#### Task objective
Return every line of the material exactly.

#### Stored data
● ● ● ● ●

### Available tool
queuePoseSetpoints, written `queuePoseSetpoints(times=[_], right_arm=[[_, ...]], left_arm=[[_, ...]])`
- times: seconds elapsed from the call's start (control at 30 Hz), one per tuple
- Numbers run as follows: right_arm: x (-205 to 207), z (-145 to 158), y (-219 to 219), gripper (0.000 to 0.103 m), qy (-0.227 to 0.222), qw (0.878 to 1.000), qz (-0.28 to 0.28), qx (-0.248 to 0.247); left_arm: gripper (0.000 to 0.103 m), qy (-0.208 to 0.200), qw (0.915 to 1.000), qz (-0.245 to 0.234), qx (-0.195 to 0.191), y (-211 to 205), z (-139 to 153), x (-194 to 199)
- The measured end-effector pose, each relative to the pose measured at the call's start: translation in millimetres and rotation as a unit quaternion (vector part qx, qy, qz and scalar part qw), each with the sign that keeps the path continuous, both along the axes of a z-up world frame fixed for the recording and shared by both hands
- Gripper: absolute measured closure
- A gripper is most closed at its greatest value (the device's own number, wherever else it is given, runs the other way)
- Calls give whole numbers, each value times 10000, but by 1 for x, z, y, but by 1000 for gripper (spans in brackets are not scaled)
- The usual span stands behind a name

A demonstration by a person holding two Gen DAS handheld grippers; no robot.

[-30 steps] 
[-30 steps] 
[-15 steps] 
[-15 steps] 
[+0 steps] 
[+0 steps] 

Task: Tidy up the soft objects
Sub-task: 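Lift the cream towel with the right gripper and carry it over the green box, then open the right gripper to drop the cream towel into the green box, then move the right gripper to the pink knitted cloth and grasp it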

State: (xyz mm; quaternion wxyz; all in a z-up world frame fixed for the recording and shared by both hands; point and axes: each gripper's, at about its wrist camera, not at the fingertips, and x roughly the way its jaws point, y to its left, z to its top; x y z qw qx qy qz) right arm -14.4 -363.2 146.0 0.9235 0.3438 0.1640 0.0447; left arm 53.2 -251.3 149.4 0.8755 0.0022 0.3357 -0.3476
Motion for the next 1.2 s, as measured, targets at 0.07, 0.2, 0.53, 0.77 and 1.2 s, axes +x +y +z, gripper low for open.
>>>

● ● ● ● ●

#### Written response
### Available tool
queuePoseSetpoints, written `queuePoseSetpoints(times=[_], right_arm=[[_, ...]], left_arm=[[_, ...]])`
- times: seconds elapsed from the call's start (control at 30 Hz), one per tuple
- Numbers run as follows: right_arm: x (-205 to 207), z (-145 to 158), y (-219 to 219), gripper (0.000 to 0.103 m), qy (-0.227 to 0.222), qw (0.878 to 1.000), qz (-0.28 to 0.28), qx (-0.248 to 0.247); left_arm: gripper (0.000 to 0.103 m), qy (-0.208 to 0.200), qw (0.915 to 1.000), qz (-0.245 to 0.234), qx (-0.195 to 0.191), y (-211 to 205), z (-139 to 153), x (-194 to 199)
- The measured end-effector pose, each relative to the pose measured at the call's start: translation in millimetres and rotation as a unit quaternion (vector part qx, qy, qz and scalar part qw), each with the sign that keeps the path continuous, both along the axes of a z-up world frame fixed for the recording and shared by both hands
- Gripper: absolute measured closure
- A gripper is most closed at its greatest value (the device's own number, wherever else it is given, runs the other way)
- Calls give whole numbers, each value times 10000, but by 1 for x, z, y, but by 1000 for gripper (spans in brackets are not scaled)
- The usual span stands behind a name

A demonstration by a person holding two Gen DAS handheld grippers; no robot.

[-30 steps] 
[-30 steps] 
[-15 steps] 
[-15 steps] 
[+0 steps] 
[+0 steps] 

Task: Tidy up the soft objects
Sub-task: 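Lift the cream towel with the right gripper and carry it over the green box, then open the right gripper to drop the cream towel into the green box, then move the right gripper to the pink knitted cloth and grasp it
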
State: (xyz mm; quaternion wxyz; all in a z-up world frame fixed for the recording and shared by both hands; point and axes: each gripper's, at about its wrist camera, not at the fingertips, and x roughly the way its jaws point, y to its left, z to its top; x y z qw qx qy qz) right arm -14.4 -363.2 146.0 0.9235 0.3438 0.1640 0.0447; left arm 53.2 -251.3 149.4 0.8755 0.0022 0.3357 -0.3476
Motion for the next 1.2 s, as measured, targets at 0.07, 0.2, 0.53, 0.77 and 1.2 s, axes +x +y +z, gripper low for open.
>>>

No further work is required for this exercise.